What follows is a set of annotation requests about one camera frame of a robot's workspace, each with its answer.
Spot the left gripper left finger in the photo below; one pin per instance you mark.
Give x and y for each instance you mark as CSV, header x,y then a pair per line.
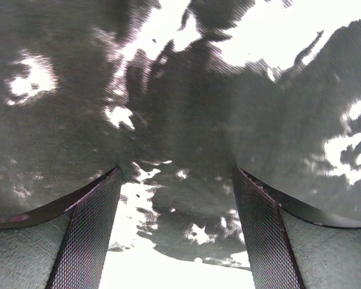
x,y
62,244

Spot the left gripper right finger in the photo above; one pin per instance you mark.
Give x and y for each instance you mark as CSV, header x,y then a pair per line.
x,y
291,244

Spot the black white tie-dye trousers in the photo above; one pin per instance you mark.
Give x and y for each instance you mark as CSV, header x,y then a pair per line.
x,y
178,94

■ ■ ■

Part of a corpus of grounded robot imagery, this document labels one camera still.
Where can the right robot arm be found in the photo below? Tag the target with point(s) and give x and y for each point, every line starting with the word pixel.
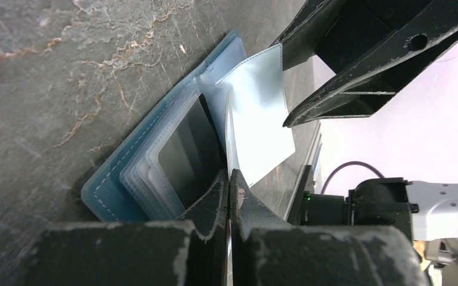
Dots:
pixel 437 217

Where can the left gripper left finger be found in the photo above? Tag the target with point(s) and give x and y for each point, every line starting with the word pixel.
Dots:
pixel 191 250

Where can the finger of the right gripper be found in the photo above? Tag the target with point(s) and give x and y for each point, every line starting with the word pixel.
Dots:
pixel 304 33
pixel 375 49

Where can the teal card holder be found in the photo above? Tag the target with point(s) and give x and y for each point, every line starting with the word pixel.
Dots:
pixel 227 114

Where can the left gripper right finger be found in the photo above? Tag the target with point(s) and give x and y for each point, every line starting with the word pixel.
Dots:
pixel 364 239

■ ■ ■

The lines holding the string "Spot" in the listing above are what you should copy out.

FINISHED EXERCISE:
Spot the left gripper left finger in the photo below; one pin per instance you mark.
Spot the left gripper right finger in the photo above; one pin per instance you mark.
Spot the black white tie-dye trousers in the photo above; one pin per instance you mark.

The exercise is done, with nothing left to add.